In the late 1950s, on a return visit to Steepletop, Ms. Oliver met Molly Malone Cook , a photographer, who became her life partner and literary agent. Ms. Cook died in 2005. No immediate family members survive.

Ms. Oliver taught at Bennington College and elsewhere. Her other poetry collections include “The River Styx, Ohio” (1972), “House of Light” (1990), “The Leaf and the Cloud” (2000), “Evidence” (2009), “Blue Horses” (2014) and “Felicity” (2015).

Her prose books include two about the craft of poetry, “Rules for the Dance” (1998) and “A Poetry Handbook” (1994), and “Long Life: Essays and Other Writings” (2004).

Given its seeming contradiction — shallow and profound, uplifting and elegiac — Ms. Oliver’s verse is perhaps best read as poetic portmanteau, one that binds up both the primal joy and the primal melancholy of being alive.

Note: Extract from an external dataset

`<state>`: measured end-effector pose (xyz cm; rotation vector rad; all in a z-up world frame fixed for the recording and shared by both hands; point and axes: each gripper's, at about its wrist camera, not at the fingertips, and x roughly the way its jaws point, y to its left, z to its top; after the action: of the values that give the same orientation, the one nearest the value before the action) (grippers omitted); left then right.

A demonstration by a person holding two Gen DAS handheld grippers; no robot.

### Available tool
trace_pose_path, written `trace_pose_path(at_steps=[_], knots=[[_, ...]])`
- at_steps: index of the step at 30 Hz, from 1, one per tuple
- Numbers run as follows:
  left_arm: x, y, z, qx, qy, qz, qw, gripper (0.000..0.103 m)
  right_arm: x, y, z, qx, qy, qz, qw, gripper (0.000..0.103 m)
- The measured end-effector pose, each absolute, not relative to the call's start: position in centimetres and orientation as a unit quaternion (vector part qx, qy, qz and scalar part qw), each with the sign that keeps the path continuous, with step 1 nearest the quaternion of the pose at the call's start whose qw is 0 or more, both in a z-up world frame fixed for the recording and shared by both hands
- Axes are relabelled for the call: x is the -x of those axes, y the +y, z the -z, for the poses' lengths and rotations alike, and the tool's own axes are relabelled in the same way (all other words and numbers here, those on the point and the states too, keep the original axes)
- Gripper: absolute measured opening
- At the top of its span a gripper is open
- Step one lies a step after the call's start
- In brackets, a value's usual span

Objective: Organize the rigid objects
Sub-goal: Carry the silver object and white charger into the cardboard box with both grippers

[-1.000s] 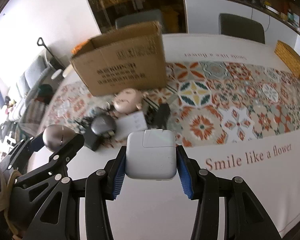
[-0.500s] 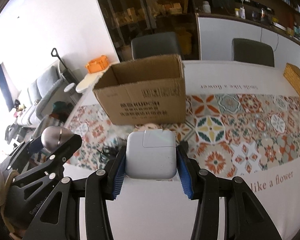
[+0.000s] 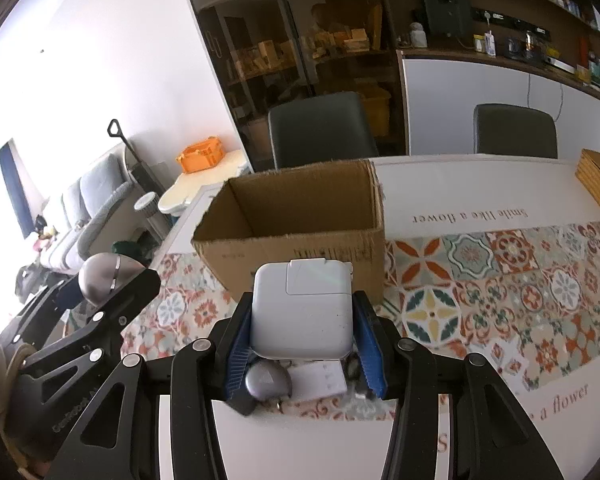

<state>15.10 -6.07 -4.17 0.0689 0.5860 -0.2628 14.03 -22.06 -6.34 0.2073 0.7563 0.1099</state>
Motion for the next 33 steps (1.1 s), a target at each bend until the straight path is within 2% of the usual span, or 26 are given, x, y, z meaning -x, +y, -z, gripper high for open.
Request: trace_pose_path(at_steps=[20,33], knots=[[-22.9,-6.8,1.4,-0.049,0.291,0.13,0.947,0.063,-22.7,-22.6,3.6,-0.109,0.369,-0.059,0.921,0.047],[-29.5,-7.9,3.6,-0.044,0.385,0.126,0.913,0.063,-28.9,-23.4,4.7,-0.103,0.423,-0.049,0.899,0.047]])
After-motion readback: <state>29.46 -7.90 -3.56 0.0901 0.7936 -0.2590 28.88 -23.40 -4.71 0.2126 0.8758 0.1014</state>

For her, each had at its core a similar wild ecstasy. In one of her best-known poems, “When Death Comes,” she wrote:

When it’s over, I want to say: all my life

I was a bride married to amazement.

I was the bridegroom, taking the world into my arms.

When it’s over, I don’t want to wonder

if I have made of my life something particular, and real.

I don’t want to find myself sighing and frightened,

or full of argument.

I don’t want to end up simply having visited this world.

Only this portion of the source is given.